**WORK INSTRUCTIONS**
Leaving nothing out, print each line of the material exactly.
◆ ◆ ◆
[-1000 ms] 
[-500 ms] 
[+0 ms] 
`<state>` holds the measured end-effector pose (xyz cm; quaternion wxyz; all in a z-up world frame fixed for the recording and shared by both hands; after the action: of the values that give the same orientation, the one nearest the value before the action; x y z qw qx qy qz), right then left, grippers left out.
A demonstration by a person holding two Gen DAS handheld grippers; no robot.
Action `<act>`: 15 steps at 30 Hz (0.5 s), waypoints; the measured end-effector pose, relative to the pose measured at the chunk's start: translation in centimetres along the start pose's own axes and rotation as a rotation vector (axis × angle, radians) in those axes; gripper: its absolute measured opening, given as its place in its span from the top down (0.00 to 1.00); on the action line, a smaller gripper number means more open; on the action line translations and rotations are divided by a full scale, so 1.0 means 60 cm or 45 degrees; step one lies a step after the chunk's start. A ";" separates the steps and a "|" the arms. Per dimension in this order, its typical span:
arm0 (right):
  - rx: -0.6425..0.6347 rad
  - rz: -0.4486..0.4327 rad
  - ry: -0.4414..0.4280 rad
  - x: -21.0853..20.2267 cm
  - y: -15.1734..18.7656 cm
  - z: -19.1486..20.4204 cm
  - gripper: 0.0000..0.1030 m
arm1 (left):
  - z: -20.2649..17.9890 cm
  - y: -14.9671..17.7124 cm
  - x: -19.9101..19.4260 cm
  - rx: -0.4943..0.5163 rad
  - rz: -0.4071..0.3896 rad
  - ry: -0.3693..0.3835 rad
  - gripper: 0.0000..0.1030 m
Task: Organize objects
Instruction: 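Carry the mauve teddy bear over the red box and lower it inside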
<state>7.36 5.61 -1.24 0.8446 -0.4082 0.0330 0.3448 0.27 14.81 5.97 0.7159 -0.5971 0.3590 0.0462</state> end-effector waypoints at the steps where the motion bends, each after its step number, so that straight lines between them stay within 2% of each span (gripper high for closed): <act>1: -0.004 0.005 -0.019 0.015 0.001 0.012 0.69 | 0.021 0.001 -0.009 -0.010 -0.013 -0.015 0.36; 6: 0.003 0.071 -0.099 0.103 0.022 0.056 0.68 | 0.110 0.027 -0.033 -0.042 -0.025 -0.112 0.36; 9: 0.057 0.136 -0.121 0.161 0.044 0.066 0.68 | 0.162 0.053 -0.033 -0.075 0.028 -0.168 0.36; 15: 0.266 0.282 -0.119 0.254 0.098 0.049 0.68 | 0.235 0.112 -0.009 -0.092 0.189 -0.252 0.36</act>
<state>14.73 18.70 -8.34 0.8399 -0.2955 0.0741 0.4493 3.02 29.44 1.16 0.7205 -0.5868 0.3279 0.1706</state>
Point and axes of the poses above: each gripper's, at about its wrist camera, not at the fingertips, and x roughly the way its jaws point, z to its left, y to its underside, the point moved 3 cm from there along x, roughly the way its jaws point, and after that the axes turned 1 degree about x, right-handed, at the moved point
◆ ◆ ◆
**TASK OUTPUT**
[-1000 ms] 
[-500 ms] 
[+0 ms] 
`<state>` holds the measured end-effector pose (xyz cm; quaternion wxyz; all in a z-up world frame fixed for the recording and shared by both hands; after the action: of the values that give the same orientation, the one nearest the value before the action; x y z qw qx qy qz), right then left, grippers left out.
A demonstration by a person holding two Gen DAS handheld grippers; no robot.
Action `<act>`: 15 steps at 30 Hz (0.5 s), waypoints; the measured end-effector pose, relative to the pose measured at the chunk's start: translation in centimetres along the start pose's own axes and rotation as a rotation vector (axis × angle, radians) in those axes; gripper: its absolute measured opening, given as its place in its span from the top down (0.00 to 1.00); on the action line, a smaller gripper number means more open; on the action line translations and rotations are divided by a full scale, so 1.0 means 60 cm or 45 degrees; step one lies a step after the chunk's start. A ";" separates the steps and a "|" the arms. Per dimension in this order, its typical span:
arm0 (right):
  - rx: -0.6425..0.6347 rad
  - rz: -0.4486..0.4327 rad
  - ry: -0.4414..0.4280 rad
  - x: -21.0853..20.2267 cm
  - y: -15.1734..18.7656 cm
  - z: -19.1486..20.4204 cm
  - gripper: 0.0000..0.1030 m
arm1 (left):
  - z: -20.2649..17.9890 cm
  - y: -14.9671..17.7124 cm
  - x: -19.9101..19.4260 cm
  - rx: -0.4943..0.5163 rad
  - rz: -0.4071..0.3896 rad
  - ry: -0.3693..0.3835 rad
  - gripper: 0.0000..0.1030 m
Task: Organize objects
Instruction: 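Carry the mauve teddy bear over the red box and lower it inside
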<state>7.36 5.61 -1.24 0.8446 -0.4082 0.0330 0.3448 0.27 14.81 5.97 0.7159 -0.5971 0.3590 0.0462</state> end-effector waypoints at the steps where the motion bends, each after its step number, so that straight lines between them stay within 2% of each span (gripper high for closed): <act>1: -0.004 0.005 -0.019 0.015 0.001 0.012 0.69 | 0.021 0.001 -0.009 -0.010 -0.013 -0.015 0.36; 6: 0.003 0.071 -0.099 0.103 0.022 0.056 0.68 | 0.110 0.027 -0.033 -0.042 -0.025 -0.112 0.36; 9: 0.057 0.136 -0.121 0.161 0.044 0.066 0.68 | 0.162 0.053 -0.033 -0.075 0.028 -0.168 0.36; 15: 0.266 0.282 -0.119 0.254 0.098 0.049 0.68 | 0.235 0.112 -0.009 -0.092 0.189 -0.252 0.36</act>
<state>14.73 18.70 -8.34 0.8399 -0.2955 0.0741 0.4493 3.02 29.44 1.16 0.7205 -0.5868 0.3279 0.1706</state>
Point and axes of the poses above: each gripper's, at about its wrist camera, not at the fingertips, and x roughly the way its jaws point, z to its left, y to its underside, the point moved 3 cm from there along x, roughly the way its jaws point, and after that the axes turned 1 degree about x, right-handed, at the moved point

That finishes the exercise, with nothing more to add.